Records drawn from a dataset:

╭──

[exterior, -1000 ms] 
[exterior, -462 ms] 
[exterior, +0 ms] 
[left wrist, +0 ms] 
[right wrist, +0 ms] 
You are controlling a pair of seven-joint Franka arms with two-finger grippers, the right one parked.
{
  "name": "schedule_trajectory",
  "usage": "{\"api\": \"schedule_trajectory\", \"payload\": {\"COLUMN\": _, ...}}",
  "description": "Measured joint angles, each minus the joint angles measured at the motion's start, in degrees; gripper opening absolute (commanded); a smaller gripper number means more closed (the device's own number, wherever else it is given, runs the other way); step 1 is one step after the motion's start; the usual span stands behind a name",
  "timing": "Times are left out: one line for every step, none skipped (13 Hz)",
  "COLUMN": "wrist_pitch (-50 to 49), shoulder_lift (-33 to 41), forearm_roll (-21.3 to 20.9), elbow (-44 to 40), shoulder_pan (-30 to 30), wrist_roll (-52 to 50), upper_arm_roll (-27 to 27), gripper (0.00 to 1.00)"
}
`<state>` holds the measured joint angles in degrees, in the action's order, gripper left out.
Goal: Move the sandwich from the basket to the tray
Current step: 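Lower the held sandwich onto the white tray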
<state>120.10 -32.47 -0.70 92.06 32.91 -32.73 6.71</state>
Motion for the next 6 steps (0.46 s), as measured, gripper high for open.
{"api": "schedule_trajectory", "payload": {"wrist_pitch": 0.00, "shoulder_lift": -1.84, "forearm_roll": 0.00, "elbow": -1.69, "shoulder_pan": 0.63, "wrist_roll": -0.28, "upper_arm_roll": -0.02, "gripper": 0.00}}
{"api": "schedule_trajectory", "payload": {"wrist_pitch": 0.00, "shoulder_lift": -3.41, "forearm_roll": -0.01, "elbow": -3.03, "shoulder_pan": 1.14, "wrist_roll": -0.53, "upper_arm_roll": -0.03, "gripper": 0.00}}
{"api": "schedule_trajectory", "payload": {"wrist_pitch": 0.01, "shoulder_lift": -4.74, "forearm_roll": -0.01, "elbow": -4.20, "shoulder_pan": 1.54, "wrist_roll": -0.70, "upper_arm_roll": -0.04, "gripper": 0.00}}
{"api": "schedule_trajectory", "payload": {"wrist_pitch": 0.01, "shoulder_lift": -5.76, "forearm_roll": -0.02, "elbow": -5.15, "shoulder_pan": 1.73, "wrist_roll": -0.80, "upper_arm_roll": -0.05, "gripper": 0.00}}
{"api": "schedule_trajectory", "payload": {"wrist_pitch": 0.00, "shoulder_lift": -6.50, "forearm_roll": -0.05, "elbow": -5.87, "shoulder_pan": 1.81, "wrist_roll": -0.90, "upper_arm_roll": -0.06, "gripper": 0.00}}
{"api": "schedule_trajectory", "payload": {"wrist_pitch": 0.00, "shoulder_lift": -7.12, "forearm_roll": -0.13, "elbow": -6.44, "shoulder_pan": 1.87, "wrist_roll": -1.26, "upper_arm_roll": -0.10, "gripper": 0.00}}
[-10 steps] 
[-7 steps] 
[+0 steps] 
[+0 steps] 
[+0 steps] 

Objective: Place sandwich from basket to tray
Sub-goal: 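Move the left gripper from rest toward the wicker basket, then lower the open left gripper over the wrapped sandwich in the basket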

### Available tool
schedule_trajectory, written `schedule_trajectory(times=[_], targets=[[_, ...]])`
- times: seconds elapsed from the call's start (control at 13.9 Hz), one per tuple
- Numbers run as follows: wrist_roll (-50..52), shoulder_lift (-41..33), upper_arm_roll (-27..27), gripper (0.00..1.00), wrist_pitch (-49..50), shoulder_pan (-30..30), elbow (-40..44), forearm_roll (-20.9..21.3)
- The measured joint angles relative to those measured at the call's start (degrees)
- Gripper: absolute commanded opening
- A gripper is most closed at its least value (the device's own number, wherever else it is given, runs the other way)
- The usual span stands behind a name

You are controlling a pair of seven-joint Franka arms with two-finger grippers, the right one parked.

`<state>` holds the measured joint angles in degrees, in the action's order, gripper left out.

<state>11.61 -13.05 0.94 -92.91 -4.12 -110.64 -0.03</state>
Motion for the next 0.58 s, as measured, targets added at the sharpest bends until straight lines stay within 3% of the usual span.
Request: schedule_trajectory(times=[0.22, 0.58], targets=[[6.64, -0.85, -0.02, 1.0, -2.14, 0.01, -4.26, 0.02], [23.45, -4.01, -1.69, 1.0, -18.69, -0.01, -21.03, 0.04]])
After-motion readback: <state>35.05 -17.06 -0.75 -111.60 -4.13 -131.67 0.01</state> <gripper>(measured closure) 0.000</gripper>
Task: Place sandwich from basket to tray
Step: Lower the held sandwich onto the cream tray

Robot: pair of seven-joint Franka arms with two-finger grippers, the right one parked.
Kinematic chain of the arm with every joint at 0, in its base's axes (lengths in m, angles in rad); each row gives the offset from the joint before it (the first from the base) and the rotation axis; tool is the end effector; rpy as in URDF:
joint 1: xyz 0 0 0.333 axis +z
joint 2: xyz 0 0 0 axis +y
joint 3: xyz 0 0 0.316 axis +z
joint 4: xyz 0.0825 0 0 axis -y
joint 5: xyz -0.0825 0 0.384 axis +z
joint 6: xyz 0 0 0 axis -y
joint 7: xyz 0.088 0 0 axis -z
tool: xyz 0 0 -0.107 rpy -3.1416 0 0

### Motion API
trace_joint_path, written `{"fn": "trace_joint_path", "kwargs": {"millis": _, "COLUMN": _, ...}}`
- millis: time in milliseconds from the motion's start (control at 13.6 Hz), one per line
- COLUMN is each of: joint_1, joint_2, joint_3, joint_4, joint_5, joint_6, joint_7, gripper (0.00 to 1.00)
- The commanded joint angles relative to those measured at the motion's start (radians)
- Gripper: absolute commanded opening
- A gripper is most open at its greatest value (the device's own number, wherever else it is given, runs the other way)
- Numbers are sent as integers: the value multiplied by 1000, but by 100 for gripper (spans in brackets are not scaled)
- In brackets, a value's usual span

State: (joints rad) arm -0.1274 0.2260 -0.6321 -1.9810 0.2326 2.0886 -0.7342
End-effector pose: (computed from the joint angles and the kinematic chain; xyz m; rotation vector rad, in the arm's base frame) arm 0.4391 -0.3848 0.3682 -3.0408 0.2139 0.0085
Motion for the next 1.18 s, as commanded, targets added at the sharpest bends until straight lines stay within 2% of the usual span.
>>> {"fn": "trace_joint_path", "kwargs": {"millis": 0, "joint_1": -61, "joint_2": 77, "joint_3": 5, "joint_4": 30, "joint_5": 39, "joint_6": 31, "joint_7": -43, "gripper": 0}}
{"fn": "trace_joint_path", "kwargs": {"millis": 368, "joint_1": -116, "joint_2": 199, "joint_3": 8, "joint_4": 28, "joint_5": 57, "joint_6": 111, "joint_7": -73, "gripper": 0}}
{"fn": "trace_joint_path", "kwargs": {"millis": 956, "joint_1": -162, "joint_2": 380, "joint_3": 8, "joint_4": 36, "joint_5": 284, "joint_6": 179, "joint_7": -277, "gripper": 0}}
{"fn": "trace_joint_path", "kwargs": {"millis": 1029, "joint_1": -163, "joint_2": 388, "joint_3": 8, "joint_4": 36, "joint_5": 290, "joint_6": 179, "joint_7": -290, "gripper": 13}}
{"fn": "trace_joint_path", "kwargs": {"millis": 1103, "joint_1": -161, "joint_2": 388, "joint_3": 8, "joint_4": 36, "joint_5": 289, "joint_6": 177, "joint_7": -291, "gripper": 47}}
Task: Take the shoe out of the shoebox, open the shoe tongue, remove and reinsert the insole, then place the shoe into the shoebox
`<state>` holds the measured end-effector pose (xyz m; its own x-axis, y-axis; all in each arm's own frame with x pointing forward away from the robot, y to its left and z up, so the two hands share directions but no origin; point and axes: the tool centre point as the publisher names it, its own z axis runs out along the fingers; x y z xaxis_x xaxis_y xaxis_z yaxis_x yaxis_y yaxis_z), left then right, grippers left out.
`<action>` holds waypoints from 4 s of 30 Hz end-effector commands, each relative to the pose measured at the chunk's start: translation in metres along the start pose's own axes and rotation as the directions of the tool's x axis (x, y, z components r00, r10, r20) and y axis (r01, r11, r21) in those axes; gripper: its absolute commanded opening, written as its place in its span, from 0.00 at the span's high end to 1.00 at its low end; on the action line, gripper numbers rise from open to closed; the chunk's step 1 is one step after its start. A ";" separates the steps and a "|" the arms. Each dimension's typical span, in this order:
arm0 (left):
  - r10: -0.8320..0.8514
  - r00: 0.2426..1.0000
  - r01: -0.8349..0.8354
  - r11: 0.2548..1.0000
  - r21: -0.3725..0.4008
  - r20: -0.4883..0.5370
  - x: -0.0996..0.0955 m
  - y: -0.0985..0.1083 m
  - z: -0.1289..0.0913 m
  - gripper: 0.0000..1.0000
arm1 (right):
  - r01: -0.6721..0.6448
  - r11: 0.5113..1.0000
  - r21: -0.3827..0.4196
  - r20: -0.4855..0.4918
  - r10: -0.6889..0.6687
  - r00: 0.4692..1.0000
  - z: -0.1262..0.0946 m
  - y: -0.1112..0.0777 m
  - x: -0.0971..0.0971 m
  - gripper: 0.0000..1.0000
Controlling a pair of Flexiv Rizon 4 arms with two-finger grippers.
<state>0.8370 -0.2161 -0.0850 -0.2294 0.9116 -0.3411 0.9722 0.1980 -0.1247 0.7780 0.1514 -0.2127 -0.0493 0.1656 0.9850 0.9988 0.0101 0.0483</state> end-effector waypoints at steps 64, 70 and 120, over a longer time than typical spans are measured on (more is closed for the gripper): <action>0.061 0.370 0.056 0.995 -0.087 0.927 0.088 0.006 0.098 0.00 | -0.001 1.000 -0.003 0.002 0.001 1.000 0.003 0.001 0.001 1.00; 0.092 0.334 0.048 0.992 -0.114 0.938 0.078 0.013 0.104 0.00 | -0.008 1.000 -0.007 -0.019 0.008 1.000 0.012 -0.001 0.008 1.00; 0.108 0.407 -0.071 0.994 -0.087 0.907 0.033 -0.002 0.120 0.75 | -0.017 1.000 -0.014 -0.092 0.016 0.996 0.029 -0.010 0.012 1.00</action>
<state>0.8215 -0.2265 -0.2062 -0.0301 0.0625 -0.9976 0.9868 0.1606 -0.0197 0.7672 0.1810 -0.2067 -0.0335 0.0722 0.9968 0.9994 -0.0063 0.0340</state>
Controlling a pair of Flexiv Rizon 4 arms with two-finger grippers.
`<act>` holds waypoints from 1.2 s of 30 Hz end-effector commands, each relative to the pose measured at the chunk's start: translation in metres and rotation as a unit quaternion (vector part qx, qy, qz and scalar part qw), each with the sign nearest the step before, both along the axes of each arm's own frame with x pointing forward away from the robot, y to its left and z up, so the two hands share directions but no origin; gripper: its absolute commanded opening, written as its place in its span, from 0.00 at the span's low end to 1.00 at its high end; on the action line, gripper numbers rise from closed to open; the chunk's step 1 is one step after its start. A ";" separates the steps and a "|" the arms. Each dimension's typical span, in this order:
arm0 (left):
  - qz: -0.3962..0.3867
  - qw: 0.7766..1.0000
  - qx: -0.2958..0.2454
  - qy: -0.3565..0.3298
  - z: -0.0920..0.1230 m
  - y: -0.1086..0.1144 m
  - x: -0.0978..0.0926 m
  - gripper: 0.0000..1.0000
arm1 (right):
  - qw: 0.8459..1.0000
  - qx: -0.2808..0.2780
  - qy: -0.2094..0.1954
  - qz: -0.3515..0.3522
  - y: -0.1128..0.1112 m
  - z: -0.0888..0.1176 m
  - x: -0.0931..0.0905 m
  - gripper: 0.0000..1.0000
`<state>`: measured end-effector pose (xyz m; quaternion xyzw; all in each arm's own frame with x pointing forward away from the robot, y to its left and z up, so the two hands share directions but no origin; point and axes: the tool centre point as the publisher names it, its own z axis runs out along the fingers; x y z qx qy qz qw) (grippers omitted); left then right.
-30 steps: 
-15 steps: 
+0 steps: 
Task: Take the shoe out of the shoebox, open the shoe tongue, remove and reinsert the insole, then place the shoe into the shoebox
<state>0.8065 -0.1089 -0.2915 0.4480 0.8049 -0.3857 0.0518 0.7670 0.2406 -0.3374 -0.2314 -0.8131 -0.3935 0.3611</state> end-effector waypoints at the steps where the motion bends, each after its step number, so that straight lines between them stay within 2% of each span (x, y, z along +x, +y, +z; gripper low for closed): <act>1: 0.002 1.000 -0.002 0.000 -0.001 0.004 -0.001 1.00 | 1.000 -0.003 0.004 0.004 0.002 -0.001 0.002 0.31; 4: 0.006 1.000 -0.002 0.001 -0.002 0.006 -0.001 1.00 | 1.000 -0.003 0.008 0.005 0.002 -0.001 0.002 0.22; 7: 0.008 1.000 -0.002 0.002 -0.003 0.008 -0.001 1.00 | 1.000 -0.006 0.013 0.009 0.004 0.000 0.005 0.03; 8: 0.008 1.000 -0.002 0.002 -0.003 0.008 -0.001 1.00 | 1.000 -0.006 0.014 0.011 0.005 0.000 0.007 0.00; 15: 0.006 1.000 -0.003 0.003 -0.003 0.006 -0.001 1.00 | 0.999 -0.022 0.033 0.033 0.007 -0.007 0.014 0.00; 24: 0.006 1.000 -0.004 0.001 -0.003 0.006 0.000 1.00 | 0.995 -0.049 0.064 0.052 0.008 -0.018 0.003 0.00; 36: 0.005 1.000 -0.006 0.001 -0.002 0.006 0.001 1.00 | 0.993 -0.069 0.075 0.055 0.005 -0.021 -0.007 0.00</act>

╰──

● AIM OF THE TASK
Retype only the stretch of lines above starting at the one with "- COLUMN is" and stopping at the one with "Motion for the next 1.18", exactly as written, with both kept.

● ANSWER TO THIS PROBLEM
- COLUMN is each of: joint_1, joint_2, joint_3, joint_4, joint_5, joint_6, joint_7, gripper (0.00 to 1.00)
- The commanded joint angles relative to those measured at the motion's start (radians)
- Gripper: absolute commanded opening
- A gripper is most open at its greatest value (the device's own number, wherever else it is given, runs the other way)
- Numbers are sent as integers: the value multiplied by 1000, but by 100 for gripper (spans in brackets are not scaled)
- In brackets, a value's usual span

State: (joints rad) arm -0.1274 0.2260 -0.6321 -1.9810 0.2326 2.0886 -0.7342
End-effector pose: (computed from the joint angles and the kinematic chain; xyz m; rotation vector rad, in the arm's base frame) arm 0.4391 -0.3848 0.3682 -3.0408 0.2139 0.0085
Motion for the next 1.18 s, as commanded, targets added at the sharpest bends until straight lines stay within 2% of the usual span.

This answer has now been given in full.